> INSTRUCTIONS FOR THE TASK
When you reach the line in the listing below that contains "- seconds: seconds", begin returning lines exactly as written, and stop after the line that contains "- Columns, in". Return no other lines.

> INFORMATION SUPPLIED

--- START ---

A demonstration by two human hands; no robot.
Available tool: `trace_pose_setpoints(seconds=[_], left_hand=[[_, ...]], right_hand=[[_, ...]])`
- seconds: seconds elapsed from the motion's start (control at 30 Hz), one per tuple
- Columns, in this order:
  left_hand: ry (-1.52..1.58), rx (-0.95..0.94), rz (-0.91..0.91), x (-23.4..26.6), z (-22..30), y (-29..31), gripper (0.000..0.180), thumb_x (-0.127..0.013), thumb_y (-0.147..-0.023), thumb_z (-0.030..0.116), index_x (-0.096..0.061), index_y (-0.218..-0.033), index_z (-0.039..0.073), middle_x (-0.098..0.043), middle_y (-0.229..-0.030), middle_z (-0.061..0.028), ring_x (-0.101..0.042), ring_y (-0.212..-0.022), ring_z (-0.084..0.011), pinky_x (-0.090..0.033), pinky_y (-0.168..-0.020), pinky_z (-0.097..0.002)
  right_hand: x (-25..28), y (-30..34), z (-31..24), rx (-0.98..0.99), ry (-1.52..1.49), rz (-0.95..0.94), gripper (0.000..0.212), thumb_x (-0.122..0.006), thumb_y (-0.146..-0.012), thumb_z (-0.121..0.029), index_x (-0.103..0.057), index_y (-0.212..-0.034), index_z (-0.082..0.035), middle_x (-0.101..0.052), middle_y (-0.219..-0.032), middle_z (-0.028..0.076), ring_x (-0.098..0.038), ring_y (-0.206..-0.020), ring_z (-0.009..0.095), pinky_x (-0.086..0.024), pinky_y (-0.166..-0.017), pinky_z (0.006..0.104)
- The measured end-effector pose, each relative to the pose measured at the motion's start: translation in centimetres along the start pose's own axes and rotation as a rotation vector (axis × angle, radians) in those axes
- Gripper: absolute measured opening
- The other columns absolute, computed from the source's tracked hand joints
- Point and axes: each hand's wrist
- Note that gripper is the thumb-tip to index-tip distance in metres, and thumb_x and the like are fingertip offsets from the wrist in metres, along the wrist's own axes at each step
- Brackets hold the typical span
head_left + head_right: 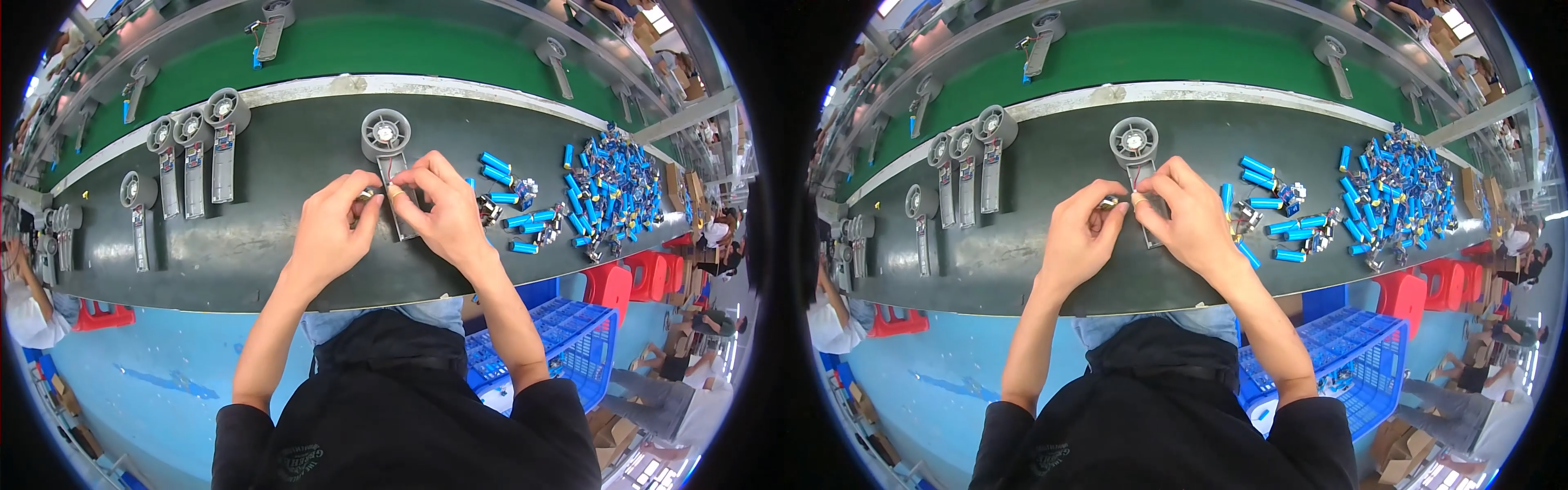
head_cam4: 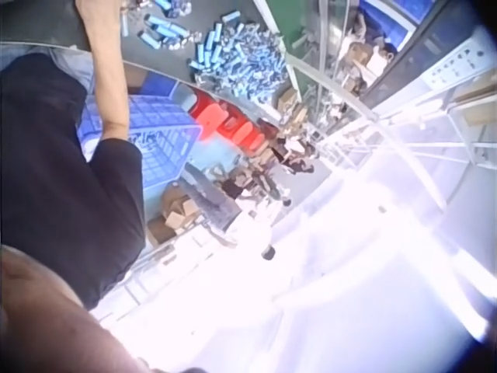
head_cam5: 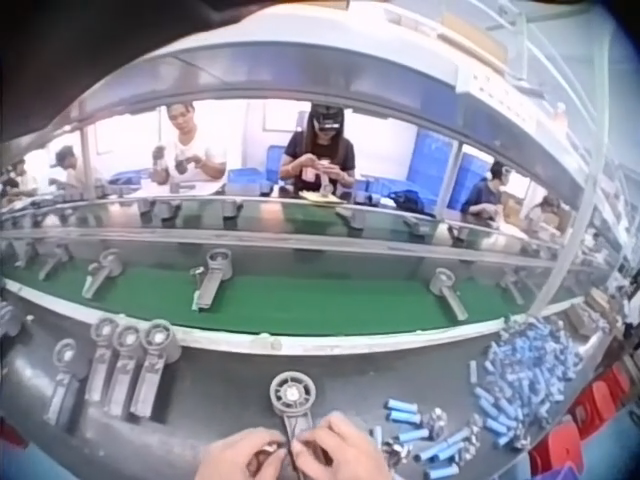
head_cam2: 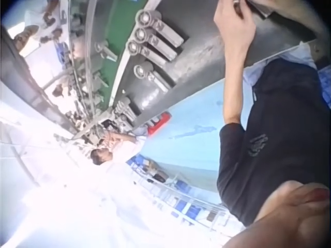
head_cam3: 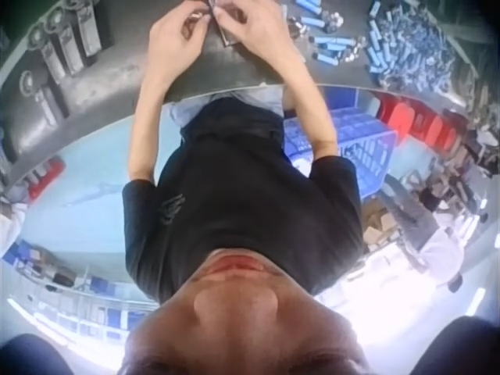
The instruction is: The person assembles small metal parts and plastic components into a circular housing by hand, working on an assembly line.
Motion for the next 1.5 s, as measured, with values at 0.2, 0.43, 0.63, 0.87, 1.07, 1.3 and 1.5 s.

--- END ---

> ANSWER SPACE
- seconds: seconds elapsed from the motion's start (control at 30 Hz), one per tuple
- Columns, in this order:

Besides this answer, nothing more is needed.